# [WHAT THE EXERCISE ASKS]
In the records below, find each line containing the word "camera" and copy it.

# [DATA UNDER STUDY]
++++++++

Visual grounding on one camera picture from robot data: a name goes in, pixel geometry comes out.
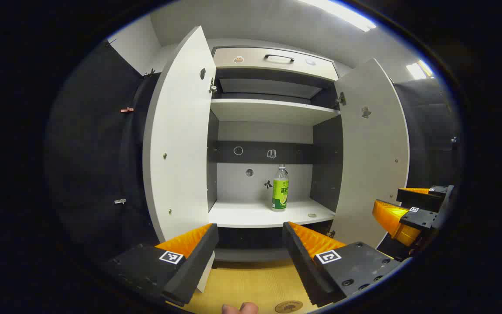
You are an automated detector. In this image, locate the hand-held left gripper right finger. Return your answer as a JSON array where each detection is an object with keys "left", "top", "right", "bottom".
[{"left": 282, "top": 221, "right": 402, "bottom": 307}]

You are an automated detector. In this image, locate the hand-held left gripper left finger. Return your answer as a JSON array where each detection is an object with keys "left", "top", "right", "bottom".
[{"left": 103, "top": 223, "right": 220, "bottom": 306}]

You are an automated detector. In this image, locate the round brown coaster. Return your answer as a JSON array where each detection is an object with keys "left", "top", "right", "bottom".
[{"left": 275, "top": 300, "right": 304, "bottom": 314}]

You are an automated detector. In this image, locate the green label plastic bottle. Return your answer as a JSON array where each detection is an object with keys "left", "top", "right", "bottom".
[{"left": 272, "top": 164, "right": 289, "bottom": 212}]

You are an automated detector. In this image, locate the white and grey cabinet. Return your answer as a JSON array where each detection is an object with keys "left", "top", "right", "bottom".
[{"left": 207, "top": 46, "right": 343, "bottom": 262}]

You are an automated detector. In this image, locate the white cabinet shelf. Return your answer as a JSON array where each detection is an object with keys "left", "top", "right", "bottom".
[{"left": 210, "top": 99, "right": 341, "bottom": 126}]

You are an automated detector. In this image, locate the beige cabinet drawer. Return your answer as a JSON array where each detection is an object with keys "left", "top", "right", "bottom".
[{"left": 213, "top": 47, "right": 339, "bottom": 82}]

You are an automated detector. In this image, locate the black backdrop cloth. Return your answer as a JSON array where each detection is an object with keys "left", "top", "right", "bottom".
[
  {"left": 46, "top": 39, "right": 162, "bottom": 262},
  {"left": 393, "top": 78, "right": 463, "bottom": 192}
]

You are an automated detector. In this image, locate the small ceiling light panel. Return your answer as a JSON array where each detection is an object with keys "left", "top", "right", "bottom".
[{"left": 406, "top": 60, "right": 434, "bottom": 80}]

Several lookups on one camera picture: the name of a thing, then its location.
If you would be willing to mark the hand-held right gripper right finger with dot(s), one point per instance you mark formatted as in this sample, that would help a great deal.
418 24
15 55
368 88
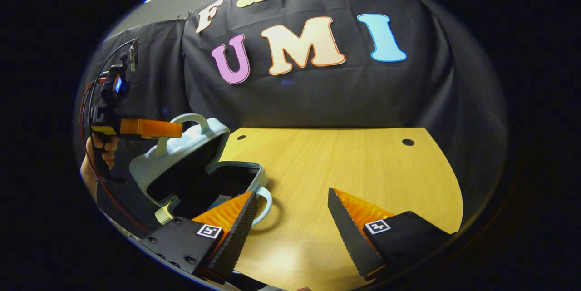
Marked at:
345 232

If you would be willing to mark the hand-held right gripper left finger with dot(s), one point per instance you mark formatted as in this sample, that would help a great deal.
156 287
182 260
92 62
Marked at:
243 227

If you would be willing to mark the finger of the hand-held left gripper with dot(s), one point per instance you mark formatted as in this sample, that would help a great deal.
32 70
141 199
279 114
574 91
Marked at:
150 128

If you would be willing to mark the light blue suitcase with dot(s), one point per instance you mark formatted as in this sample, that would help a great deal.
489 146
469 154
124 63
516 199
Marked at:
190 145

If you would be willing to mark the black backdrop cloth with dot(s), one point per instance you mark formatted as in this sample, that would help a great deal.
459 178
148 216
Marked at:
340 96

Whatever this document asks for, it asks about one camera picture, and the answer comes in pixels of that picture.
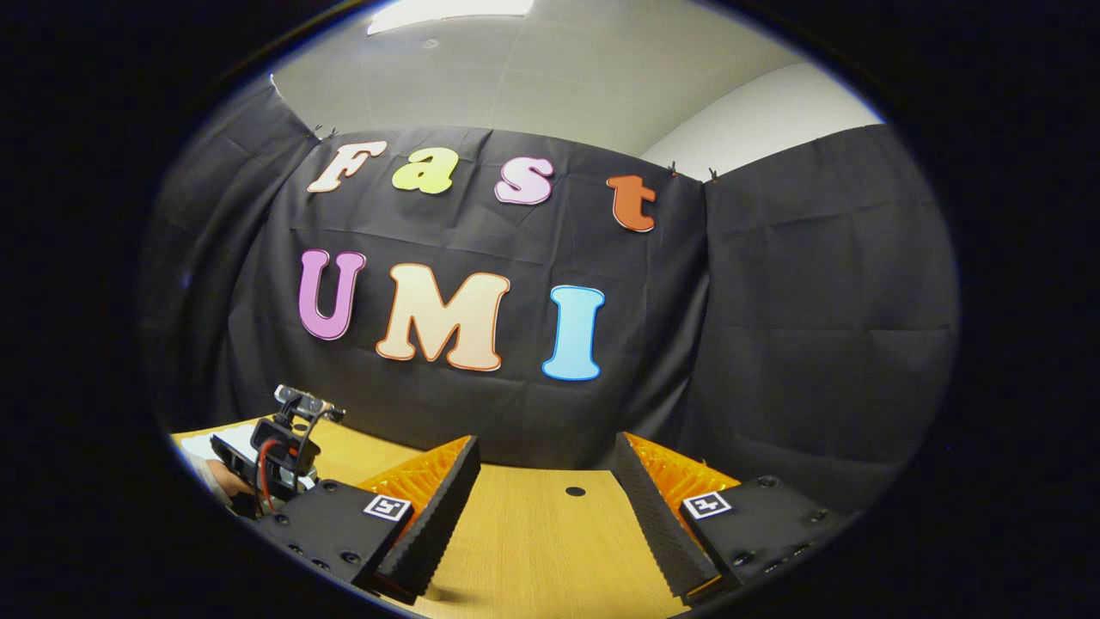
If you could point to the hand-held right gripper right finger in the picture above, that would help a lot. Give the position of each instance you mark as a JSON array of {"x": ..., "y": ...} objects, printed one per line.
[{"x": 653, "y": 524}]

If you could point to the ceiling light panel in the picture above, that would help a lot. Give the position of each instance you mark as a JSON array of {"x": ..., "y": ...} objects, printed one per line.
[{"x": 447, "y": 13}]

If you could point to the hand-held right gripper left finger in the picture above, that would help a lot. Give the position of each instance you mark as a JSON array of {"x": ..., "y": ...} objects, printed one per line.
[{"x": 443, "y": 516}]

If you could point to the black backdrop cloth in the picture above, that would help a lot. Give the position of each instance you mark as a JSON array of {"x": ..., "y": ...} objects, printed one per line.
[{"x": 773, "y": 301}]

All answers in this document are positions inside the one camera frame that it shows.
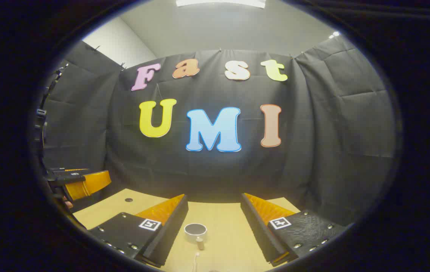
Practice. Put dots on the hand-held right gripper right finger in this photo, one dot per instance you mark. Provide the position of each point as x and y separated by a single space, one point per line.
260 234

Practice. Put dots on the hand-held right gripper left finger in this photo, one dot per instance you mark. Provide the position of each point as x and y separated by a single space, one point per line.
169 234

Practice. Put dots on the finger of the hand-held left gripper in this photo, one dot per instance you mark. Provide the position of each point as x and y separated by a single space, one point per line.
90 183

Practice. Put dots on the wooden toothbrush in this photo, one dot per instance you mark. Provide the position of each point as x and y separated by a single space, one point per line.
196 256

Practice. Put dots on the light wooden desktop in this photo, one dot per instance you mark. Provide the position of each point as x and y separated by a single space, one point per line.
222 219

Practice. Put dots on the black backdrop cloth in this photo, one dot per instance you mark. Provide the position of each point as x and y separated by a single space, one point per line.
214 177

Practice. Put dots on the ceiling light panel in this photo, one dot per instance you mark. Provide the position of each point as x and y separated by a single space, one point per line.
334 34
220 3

++++++++

# [TASK RESPONSE]
Visual grounding on one camera picture from robot data: a name goes in, pixel geometry comes out.
Several lookups on one camera picture: the name of a thing, then its location.
Whatever this document asks for, it asks about one camera picture, and the answer comes in pixels of that picture.
All answers in this document are positions inside the one camera frame that it shows.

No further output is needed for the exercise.